2) if a site is TOO clean, might G penalize it for being over-optimized?
Thanks in advance.
or they have capital tags <A HREF, <A href, etc.
Case would not be an issue in the HTML Markup. Google will index whatever you put there. As long as it is a valid attribute, etc., it's going to be indexed no matter what the case is.
don't think so. Just checked the google main page on the w3c-validator: 44 erros and this: "No DOCTYPE found! Attempting validation with HTML 4.01 Transitional."
This is a serious matter: I can see the point for MC pointing to the issue of uncrawlable sites. I assume it takes far longer to analyse a page with syntax-errors: first you attempt a regular crawl with all those sophisticated filters of on-page evaluation of tags, until the parser realizes there is an - lets say - unfinished h2-tag. Then it falls back to mere text. Maybe its vice versa, but however this is arranged in detail, it will take far longer to crawl an illformed page. The difference could easily amount to a factor of ten or twenty depending on how tricky the mistake is. The same holds true for browser-page-loading time.

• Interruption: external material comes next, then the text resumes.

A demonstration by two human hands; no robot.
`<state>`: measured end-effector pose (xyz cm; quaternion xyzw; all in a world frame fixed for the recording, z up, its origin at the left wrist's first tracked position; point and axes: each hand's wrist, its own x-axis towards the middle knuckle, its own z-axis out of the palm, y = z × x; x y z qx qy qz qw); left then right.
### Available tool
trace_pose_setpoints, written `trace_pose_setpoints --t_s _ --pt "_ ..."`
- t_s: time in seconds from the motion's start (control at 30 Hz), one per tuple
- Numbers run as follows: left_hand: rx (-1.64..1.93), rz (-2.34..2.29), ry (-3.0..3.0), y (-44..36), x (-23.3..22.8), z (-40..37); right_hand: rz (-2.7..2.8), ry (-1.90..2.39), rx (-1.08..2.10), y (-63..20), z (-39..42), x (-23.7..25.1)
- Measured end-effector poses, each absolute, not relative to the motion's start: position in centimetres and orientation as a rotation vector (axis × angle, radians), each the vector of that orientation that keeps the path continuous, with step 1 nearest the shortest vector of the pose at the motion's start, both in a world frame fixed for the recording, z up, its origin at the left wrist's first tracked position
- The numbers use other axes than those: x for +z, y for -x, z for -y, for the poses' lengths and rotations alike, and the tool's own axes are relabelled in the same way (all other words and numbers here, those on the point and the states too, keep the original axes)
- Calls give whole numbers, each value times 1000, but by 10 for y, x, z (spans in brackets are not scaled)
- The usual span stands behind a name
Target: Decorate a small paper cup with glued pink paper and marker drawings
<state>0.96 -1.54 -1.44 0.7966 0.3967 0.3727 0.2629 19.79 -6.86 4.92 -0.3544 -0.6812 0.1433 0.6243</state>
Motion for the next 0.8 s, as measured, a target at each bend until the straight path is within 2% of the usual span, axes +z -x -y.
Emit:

I believe things were much easier for MC or the google-parsers if the google pages themselves followed the standards, so that in communication with webmasters google could point to its own pages as a paradigm. I'm not sure: I think the rfc-sandards do not require a doctype declaration, so google's main page may be correct. But the w3c-validator is the most widely known and used one, and it doesn't cope with google pages.
Matt, I think you goofed mate.
You could have quite easily said something like ""We know that 40% of the net has HTML coding errors, but Google does its best to crawl any page that it finds. As long as a text browser renders your site, Google should be able to understand it - but to be on the safe side, why not run a few pages through a HTML validator and fix up as much as possible to give your site the best chance of being properly indexed and understood."" That could still be said without saying that validation is a requirement or a high priority.
I think many people now interpret what you said as "don't bother to validate at all, it isn't worth it". From the many sites that I have looked at, I still think that getting rid of nesting errors, and poor code, is a high enough priority to be spending some time getting it right.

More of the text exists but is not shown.